» Exercise directions: Could you filter the records below and return each line that holds "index"?

» Recorded data:

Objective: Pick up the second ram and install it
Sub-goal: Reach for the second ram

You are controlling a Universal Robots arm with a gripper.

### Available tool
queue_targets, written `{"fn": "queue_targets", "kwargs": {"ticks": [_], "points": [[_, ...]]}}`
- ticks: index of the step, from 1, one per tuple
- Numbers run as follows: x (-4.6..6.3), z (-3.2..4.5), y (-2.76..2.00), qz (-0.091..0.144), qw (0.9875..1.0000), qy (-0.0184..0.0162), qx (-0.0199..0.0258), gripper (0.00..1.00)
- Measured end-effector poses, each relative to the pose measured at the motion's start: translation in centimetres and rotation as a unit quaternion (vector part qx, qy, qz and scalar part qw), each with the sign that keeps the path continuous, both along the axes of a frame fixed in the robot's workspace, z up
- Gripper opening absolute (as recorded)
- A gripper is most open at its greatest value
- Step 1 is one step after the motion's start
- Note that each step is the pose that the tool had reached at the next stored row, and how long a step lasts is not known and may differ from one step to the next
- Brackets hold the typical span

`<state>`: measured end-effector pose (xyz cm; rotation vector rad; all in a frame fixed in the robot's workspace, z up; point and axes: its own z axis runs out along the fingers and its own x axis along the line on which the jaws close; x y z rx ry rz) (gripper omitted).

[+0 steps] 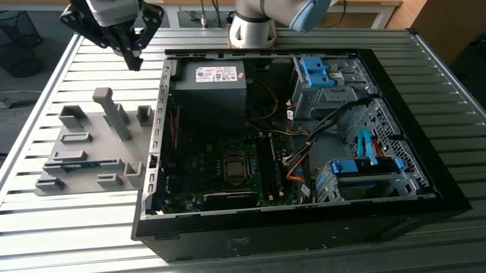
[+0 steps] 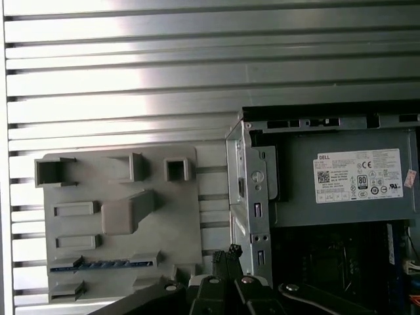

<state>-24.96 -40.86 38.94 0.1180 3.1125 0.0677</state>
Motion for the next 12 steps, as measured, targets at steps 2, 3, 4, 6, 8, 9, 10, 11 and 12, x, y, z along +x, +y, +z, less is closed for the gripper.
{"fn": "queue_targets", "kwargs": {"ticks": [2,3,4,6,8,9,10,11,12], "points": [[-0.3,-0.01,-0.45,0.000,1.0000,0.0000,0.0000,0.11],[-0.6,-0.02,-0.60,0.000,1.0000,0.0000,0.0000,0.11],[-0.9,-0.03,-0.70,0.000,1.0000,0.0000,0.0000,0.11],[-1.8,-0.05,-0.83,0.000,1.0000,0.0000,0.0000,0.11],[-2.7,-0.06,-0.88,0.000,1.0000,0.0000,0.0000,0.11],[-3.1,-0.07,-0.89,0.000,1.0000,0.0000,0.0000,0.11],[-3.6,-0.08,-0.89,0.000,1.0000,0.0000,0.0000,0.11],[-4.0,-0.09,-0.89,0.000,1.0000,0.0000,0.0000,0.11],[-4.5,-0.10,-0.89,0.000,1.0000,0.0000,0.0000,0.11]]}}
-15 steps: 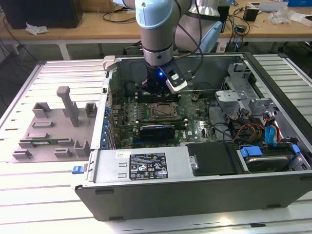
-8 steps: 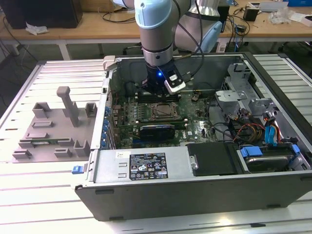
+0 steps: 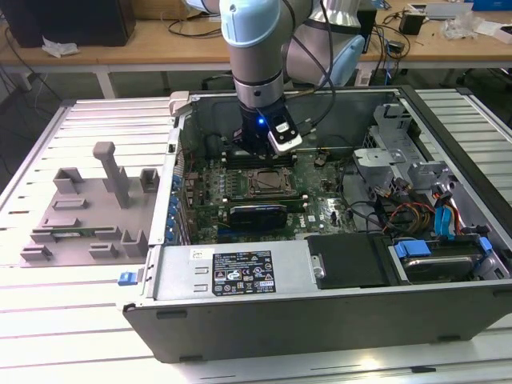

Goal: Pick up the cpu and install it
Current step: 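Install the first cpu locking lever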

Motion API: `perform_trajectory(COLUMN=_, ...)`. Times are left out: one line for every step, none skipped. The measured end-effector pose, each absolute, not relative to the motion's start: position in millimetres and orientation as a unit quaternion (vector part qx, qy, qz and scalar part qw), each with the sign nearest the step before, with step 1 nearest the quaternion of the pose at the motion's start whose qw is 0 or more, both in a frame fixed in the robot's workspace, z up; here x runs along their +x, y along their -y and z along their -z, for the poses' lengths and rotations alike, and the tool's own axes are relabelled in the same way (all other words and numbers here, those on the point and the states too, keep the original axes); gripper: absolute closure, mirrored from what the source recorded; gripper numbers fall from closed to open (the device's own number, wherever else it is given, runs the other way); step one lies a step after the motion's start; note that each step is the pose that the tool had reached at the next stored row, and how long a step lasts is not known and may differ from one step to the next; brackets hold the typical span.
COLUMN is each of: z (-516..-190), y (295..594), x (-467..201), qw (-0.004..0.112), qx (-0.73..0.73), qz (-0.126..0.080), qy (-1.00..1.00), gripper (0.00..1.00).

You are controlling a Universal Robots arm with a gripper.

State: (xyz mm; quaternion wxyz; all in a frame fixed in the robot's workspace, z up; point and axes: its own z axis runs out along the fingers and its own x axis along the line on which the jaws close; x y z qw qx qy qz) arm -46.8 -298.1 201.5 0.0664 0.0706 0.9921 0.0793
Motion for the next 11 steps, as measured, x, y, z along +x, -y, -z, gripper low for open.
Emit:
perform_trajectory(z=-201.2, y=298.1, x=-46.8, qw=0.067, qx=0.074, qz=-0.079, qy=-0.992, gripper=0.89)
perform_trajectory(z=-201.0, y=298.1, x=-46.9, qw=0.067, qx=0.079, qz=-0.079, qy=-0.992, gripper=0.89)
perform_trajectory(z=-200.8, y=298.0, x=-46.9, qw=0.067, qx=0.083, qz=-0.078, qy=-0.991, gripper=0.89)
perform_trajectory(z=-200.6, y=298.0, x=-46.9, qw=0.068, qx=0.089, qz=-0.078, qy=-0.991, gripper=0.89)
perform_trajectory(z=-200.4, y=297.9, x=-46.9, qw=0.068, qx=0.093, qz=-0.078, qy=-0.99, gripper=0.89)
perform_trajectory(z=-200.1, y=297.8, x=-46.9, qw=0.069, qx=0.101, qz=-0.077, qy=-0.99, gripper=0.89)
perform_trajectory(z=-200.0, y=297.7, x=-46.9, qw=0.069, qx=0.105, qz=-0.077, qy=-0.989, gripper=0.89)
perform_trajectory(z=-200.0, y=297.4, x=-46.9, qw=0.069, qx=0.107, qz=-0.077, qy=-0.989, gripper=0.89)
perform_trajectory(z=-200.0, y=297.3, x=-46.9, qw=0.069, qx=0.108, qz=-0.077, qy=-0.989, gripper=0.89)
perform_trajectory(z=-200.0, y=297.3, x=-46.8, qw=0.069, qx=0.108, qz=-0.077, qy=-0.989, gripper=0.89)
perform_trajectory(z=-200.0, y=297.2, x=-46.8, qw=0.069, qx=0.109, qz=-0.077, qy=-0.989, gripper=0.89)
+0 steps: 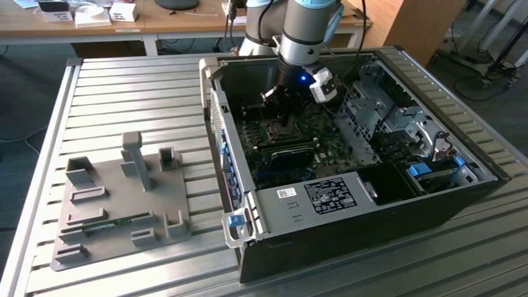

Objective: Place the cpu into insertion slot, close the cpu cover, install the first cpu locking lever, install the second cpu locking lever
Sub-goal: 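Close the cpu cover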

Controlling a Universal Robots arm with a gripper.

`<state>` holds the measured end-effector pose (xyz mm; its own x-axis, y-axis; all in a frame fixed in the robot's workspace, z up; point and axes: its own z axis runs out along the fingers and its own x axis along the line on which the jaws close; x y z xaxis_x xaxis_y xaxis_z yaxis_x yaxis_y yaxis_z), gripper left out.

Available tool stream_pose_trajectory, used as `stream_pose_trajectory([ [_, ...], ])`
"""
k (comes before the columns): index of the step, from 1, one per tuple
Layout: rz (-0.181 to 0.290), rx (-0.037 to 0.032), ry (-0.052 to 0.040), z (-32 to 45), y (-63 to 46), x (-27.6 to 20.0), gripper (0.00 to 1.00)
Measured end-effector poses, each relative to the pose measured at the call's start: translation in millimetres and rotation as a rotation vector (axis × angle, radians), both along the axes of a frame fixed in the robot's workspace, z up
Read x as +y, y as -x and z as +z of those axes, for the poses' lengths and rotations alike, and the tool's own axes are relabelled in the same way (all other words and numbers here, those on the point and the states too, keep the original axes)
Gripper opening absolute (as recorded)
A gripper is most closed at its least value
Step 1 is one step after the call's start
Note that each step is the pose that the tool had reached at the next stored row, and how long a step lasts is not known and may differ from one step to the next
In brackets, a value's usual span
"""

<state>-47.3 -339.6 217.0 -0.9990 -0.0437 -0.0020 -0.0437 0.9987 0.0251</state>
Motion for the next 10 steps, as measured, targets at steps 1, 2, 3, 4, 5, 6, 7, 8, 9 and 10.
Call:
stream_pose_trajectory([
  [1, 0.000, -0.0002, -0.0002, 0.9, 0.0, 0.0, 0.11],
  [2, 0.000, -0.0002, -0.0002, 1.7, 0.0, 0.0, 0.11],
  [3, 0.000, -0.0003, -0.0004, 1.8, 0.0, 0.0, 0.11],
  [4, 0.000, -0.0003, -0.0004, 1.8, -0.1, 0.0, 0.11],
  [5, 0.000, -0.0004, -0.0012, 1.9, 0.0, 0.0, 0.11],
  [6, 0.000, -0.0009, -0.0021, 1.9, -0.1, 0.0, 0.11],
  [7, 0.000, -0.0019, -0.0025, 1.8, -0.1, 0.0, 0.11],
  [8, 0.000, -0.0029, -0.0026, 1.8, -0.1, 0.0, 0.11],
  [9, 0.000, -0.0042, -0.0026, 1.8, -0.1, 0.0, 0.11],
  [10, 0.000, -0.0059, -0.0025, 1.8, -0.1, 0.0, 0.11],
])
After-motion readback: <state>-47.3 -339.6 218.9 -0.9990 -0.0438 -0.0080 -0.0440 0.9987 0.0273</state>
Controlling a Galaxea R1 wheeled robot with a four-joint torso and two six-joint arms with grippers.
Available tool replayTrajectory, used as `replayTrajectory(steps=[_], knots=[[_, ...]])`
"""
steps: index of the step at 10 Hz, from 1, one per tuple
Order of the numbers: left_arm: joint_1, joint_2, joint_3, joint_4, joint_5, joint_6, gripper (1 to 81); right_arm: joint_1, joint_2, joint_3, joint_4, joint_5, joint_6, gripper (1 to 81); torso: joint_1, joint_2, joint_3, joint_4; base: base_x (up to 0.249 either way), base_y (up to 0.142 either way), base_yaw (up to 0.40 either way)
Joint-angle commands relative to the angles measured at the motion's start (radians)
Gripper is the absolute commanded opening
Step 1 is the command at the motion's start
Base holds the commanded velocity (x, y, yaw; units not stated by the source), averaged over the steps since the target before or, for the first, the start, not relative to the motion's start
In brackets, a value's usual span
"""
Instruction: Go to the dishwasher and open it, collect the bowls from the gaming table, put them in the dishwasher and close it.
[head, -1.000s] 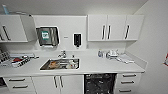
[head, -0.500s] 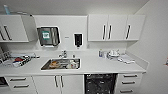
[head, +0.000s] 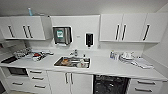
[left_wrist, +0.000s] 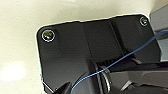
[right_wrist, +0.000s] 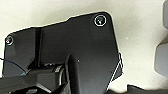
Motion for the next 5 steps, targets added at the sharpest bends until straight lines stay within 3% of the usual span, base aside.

» Output of the exercise:
- ticks: index of the step, from 1, one per tuple
k (comes before the columns): index of the step, from 1, one per tuple
steps: index of the step at 10 Hz, from 1, one per tuple

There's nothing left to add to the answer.